▸ **RECORDS SHOWN**:
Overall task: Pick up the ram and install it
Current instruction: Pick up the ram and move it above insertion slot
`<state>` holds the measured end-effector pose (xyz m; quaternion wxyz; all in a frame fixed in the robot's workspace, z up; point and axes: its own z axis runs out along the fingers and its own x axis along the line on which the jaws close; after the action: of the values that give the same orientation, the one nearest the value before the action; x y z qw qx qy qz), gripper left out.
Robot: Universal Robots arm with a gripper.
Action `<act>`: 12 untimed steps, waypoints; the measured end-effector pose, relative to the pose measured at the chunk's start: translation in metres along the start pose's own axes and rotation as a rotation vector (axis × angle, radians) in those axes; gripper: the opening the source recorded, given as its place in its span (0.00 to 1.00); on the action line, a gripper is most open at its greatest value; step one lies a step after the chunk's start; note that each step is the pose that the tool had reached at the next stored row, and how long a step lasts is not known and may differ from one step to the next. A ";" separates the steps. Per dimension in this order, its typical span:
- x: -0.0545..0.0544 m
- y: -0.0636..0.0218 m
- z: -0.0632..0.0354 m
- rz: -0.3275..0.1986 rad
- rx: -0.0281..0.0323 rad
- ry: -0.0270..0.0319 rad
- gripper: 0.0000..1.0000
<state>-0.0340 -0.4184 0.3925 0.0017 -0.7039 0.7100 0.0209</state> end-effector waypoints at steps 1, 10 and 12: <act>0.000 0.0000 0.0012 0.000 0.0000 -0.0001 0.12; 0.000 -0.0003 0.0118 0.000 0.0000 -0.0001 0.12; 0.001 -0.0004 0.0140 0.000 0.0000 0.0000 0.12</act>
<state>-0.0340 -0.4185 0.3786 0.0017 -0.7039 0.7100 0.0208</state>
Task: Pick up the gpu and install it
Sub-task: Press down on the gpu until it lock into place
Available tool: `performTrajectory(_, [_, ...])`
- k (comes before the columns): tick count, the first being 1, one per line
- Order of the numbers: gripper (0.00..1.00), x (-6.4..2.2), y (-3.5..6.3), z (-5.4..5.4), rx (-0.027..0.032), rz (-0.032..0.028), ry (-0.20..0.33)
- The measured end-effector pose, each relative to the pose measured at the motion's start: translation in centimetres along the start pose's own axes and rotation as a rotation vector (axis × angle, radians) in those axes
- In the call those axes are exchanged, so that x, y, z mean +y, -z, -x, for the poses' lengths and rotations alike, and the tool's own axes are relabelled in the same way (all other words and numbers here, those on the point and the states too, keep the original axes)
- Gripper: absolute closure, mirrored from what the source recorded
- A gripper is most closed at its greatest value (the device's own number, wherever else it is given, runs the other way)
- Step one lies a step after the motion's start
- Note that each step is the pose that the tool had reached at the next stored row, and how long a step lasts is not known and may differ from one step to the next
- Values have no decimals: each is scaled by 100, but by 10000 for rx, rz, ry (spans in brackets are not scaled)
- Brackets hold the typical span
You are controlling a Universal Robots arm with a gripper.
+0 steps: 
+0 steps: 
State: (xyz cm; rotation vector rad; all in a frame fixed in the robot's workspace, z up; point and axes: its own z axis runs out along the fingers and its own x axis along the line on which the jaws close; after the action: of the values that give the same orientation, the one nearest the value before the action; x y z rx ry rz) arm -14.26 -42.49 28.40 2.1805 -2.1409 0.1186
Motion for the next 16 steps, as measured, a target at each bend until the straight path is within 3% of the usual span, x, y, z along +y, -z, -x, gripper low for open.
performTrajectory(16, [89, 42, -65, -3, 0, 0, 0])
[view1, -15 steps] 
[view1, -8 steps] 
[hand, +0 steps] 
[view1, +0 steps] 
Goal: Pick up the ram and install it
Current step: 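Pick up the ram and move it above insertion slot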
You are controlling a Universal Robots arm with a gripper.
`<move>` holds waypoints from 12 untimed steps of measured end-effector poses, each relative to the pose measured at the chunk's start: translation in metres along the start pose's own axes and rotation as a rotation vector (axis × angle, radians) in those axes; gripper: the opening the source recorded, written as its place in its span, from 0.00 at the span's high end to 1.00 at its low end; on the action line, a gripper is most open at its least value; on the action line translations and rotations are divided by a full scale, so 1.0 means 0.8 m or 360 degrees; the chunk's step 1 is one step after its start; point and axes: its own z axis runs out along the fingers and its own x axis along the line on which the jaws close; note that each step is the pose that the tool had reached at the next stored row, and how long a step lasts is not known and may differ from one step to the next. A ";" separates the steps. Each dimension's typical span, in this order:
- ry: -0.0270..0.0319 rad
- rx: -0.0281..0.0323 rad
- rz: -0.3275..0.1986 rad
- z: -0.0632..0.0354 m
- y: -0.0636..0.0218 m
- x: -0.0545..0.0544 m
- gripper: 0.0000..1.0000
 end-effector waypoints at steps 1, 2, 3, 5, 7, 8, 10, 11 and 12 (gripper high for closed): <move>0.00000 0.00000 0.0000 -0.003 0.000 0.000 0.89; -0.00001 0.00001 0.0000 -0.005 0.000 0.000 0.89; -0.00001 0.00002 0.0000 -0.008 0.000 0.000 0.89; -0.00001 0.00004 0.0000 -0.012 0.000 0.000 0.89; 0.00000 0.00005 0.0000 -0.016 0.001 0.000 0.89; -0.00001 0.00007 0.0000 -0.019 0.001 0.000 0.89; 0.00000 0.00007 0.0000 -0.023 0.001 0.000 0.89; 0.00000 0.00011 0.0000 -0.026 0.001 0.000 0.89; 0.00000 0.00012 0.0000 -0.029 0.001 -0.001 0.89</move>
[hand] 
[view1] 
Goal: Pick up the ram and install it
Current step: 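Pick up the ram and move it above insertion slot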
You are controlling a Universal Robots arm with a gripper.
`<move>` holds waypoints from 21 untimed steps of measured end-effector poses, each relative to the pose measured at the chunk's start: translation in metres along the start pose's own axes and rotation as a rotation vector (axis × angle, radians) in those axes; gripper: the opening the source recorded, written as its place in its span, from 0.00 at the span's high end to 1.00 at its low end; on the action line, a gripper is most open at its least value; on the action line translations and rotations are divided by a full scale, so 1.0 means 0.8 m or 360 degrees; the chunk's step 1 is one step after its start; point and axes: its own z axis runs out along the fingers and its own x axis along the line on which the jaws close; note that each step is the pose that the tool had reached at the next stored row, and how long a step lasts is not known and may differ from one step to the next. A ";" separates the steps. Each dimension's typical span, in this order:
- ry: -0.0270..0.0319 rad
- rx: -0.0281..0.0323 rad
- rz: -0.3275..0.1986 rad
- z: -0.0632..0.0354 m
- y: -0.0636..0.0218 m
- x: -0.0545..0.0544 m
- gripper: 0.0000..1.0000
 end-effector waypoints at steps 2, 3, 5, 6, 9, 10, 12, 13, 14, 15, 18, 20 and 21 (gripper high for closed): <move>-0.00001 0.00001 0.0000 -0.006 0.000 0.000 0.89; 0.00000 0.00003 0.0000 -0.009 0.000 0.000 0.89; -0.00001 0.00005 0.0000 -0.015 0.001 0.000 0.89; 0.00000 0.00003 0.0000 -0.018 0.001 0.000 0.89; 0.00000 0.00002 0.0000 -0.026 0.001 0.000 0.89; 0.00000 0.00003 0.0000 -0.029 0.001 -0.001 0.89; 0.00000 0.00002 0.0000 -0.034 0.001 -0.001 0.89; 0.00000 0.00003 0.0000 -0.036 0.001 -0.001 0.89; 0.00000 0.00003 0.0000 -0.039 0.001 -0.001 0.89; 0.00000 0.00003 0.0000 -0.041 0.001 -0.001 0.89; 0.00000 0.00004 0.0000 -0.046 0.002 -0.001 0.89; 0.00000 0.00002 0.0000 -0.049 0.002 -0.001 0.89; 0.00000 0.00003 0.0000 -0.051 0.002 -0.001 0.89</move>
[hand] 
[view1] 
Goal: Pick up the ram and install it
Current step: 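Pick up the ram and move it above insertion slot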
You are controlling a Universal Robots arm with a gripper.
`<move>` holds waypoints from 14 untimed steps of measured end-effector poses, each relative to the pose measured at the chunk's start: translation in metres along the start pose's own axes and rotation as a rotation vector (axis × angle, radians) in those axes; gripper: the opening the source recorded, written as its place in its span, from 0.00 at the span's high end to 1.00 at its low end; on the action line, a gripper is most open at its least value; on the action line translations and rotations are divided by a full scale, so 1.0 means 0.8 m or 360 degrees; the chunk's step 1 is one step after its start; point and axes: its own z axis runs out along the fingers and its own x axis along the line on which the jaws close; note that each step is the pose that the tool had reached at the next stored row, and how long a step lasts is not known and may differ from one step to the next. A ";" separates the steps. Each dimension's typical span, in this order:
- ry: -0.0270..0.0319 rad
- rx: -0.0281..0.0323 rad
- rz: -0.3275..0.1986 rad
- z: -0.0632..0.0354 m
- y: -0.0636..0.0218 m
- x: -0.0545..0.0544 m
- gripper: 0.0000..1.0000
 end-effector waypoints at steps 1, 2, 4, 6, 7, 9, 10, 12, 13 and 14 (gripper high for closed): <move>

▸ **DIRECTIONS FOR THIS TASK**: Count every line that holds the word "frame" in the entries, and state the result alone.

▸ **SOLUTION TO THIS PROBLEM**: 2